- Opening Delimiter -
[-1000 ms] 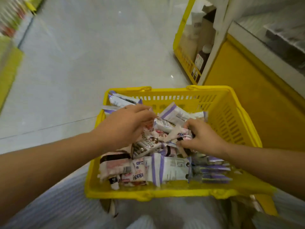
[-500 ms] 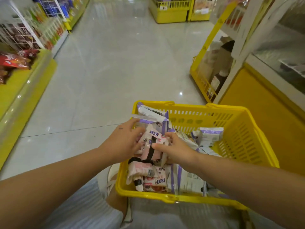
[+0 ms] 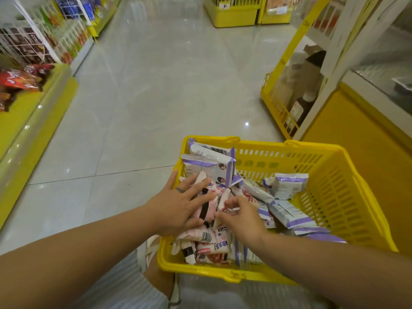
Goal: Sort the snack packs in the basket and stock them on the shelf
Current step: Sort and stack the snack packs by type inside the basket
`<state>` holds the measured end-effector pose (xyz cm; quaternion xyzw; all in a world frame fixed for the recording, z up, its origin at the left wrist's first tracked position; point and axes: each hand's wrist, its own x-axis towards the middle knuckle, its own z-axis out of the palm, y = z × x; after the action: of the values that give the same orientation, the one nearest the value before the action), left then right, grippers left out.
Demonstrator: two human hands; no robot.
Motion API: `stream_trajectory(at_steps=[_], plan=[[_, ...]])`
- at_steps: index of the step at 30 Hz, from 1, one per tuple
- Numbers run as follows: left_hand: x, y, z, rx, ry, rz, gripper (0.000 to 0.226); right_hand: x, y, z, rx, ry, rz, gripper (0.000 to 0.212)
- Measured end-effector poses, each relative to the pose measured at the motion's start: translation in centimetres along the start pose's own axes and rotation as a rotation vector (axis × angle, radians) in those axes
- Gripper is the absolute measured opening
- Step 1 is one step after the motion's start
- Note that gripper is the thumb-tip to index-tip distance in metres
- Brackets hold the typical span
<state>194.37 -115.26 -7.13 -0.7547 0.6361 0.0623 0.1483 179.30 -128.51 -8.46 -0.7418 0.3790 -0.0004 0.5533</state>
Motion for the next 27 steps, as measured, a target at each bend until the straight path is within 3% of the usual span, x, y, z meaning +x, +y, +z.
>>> stream_trajectory(at_steps=[4, 6, 8, 12, 17, 20, 23, 27], plan=[[-0.5, 0.1, -1.2, 0.004, -0.025, -0.011, 0.069, 0.0, -0.2, -1.7, -0.171, -0.258, -0.096, 0.035], [-1.0, 0.5, -2.5, 0.029, 0.057, 0.014, 0.067, 0.5, -0.4, -3.8, -0.220, -0.350, -0.113, 0.044], [-1.0, 1.2, -3.9, 0.115, 0.149, 0.058, 0.058, 1.0, -0.3, -6.1, -0.202, -0.414, -0.120, 0.038], [1.6, 3.7, -5.6, 0.116, 0.269, 0.173, 0.047, 2.4, 0.7, -11.1, -0.417, -0.470, -0.050, 0.036], [6.7, 7.5, -6.2, 0.080, 0.194, 0.316, 0.040, 5.1, 4.0, -17.8, -0.872, -0.409, 0.028, 0.041], [10.6, 9.5, -5.1, -0.019, 0.082, 0.278, 0.040, 6.3, 7.4, -19.1, -0.965, -0.411, 0.153, 0.057], [14.4, 11.0, -4.3, -0.124, 0.040, 0.214, 0.043, 7.7, 10.3, -18.4, -0.958, -0.382, 0.155, 0.076], [19.4, 11.8, -3.0, -0.382, 0.004, -0.052, 0.047, 9.4, 12.1, -17.2, -0.911, -0.369, 0.190, 0.101]])
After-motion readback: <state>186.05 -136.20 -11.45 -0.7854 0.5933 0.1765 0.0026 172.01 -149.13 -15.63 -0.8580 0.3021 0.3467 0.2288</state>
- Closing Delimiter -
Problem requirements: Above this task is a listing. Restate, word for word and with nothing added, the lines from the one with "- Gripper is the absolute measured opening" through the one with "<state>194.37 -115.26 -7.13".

Response for this exercise:
- Gripper is the absolute measured opening
- Step 1 is one step after the motion's start
- Note that gripper is the thumb-tip to index-tip distance in metres
- Brackets hold the typical span
<state>194.37 -115.26 -7.13 -0.7547 0.6361 0.0623 0.1483 179.30 -128.51 -8.46 -0.7418 0.3790 -0.0004 0.5533</state>

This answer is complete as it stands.